Tout d'abord, une fatwa, peut être-t-elle appliquée ? Dans de nombreux cas particulièrement non soumis aux règles de la Shari’a, le système juridique peut contredire une fatwa émise par un Shari’a Scholar. Ce qui implique la faiblesse du pouvoir d’une Fatwa et par conséquent le travail du Shari’a Scholar. Eviter une telle situation revient à entreprendre une harmonie entre les principes d'affaires et la Shari’a.

Deuxièmement, une surveillance accrue de l’application de la Shari’a par les banques centrales peut soutenir la mission du Shari’a Scholars. En effet, cette surveillance instaure plus de crédibilité à l'égard des clients. En outre, la supervision des organismes de réglementation conduit à une plus grande uniformité et standardisation en matière de la Shari’a.

Troisièmement, la conception d’un programme académique dédiée pour préparer les futurs spécialistes de la Shari’a. Les programmes universitaires existants soit dans les études ou l'économie islamique ne convient pas avec la nécessité d’un profil unique de Shari’a Scholar et par les besoins du marché.

Enfin, la pensé économique islamique a créé la finance islamique comme alternative à la finance conventionnelle jugée illicite de par ses activité basées sur le Riba et Gharar et d’autres aspects interdits par la Shari’a.
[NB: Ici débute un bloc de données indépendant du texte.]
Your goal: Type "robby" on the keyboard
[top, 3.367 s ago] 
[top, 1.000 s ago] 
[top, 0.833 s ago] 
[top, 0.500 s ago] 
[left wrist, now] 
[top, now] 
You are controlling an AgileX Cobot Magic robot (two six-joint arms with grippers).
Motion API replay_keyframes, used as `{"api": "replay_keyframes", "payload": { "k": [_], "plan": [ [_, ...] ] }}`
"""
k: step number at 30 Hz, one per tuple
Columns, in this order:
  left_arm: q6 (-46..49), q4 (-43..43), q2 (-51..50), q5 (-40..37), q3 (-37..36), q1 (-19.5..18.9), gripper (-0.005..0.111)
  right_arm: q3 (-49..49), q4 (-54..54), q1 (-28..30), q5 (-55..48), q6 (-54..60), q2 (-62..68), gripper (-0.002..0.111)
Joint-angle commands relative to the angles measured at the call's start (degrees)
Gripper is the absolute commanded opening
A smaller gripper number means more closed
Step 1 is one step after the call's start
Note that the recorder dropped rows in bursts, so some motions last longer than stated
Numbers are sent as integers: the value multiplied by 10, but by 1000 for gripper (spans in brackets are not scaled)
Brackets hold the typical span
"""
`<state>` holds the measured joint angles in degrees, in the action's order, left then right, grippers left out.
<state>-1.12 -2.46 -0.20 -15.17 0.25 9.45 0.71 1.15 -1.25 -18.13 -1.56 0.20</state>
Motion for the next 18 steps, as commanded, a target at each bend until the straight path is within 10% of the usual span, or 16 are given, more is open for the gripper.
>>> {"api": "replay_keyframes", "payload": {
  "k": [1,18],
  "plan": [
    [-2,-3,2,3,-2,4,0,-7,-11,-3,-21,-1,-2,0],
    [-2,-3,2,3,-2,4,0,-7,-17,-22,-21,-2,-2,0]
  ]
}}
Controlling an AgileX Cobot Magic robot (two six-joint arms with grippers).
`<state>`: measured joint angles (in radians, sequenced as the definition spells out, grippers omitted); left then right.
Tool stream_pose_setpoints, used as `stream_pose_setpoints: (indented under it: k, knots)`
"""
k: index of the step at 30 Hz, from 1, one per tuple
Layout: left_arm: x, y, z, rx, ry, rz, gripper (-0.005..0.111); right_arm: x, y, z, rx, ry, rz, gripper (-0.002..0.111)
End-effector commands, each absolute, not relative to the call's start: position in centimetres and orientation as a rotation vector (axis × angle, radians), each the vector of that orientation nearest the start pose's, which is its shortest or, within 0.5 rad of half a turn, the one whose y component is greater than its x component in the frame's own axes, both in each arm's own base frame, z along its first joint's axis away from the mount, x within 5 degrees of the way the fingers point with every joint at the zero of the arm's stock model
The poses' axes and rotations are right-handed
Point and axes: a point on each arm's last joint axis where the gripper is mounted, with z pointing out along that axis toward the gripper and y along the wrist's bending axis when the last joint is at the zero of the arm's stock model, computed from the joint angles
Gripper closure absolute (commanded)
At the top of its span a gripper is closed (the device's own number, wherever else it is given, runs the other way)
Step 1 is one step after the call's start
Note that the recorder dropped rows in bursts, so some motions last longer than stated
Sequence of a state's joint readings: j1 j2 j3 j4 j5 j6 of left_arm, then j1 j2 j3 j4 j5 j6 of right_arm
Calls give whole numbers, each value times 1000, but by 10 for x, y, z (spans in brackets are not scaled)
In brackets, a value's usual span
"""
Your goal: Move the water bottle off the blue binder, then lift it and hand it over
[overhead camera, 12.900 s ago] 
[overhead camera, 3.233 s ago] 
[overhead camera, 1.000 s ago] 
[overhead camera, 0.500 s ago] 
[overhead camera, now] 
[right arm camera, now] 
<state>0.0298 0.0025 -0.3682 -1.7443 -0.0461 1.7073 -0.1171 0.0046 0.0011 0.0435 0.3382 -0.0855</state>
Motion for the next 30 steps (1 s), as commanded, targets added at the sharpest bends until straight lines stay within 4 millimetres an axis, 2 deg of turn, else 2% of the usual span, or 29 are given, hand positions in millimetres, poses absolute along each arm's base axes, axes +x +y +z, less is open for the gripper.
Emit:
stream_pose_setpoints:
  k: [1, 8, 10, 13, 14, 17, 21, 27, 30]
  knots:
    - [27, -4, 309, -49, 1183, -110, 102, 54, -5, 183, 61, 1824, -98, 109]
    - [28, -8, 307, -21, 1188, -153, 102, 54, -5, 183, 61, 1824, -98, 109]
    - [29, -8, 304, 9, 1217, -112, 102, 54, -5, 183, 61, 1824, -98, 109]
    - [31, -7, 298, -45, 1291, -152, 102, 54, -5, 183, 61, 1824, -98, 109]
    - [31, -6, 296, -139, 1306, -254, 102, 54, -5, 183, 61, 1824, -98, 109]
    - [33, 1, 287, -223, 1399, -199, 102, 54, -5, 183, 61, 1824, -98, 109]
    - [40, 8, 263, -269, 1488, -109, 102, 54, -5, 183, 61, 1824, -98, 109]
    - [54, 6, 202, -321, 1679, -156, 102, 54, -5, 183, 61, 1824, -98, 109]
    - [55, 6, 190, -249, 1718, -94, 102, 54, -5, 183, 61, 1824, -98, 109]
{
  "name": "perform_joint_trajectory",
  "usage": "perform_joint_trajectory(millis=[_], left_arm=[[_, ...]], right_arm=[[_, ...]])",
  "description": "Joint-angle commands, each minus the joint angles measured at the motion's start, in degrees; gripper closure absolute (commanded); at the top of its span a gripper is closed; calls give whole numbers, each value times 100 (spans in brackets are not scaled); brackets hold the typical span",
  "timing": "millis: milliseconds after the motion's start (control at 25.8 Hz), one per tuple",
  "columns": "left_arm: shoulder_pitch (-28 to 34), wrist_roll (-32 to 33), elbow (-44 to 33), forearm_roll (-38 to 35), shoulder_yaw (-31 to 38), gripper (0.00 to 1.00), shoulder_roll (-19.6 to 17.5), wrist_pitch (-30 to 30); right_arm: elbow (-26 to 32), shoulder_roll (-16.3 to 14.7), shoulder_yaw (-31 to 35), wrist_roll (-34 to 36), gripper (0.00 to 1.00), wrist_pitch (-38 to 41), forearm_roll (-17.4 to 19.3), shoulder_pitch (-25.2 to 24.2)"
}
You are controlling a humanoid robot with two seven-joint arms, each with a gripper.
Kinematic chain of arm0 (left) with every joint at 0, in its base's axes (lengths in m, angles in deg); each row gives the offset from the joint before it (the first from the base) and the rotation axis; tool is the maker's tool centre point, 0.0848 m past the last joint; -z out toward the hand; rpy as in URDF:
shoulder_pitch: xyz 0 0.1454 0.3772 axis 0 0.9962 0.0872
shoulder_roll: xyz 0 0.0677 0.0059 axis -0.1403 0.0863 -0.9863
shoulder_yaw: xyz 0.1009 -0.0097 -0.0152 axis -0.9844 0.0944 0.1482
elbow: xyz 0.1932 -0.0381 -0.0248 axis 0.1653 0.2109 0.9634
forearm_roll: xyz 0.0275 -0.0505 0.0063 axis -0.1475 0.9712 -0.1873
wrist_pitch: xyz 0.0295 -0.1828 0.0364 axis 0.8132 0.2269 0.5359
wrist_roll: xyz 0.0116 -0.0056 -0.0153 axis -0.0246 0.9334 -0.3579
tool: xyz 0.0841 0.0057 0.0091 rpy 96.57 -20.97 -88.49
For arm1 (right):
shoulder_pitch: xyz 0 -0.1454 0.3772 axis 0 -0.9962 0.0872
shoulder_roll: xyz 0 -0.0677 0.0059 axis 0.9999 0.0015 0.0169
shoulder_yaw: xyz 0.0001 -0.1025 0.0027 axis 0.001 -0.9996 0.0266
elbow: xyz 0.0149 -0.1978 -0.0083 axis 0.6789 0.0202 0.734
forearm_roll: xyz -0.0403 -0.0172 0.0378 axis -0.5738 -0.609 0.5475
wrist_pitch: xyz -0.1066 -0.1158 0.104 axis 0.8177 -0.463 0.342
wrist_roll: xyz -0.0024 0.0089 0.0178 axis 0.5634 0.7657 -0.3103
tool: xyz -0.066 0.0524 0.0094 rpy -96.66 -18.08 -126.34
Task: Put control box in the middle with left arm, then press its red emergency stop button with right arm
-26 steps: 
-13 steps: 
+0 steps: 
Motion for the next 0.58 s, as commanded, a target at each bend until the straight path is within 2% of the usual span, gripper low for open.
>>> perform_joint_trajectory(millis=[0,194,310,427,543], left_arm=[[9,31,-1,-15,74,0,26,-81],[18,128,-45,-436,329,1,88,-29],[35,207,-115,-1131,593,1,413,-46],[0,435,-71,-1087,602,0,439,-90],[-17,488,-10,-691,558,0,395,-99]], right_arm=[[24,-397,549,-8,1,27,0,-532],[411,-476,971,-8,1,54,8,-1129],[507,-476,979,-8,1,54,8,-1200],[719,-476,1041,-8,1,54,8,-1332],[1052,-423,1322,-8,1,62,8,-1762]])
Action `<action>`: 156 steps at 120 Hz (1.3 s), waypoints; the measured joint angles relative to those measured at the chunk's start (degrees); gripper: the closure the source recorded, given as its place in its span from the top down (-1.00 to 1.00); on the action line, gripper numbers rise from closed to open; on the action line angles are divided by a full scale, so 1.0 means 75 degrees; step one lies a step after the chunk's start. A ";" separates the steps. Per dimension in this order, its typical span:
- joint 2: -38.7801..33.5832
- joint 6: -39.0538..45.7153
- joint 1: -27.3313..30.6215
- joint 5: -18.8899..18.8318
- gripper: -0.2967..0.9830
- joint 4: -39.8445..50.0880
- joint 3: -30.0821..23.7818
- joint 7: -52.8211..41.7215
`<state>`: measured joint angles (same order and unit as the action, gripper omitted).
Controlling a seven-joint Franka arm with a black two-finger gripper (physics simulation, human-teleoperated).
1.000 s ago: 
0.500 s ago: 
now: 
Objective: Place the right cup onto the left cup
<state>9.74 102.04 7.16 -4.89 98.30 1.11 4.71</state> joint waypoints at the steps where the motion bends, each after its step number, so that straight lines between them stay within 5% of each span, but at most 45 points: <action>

La finance islamique dépasse le rôle d’une simple intermédiation financière à une finance purement participative basée sur les valeurs islamiques.

La finance islamique est orientée par un ensemble de règles fondamentales issues des différentes sources du droit des affaires islamiques (Coran, Sunna, Ijtihad). De plus, l’application de ses principes se base sur la mise en place d’institutions à caractère économique s’occupant chacune d’une mission bien définie et contribuant ensemble à la standardisation des normes islamiques et à la réalisation des objectifs économiques de l’Islam.

Par ailleurs, la banque islamique doit se conformer à ses objectifs et aux règles qui les régissent. Elle doit aussi veiller par la mise en place d’un mécanisme de contrôle de la correspondance

des résultats finaux avec les objectifs initiaux et bénéficier in fine de la valeur ajoutée politique, économique et sociale de la finance islamique

Cette valeur ajoutée se résume dans le profit de l’ensemble des couches sociales des bénéfices macro et micro économique de ce système, faisant de l’éthique, de l’équité et de l’équilibre dans la création et la répartition de richesse, les fondamentaux d’une rotation économique et donc d’une croissance stable, durable et surtout profitable à tous.

En somme, tous ces aspects sont d’ordre théorique sur le concept de la finance islamique. Le chapitre suivant abordera d’une manière pratique le business model actuel des banques islamique.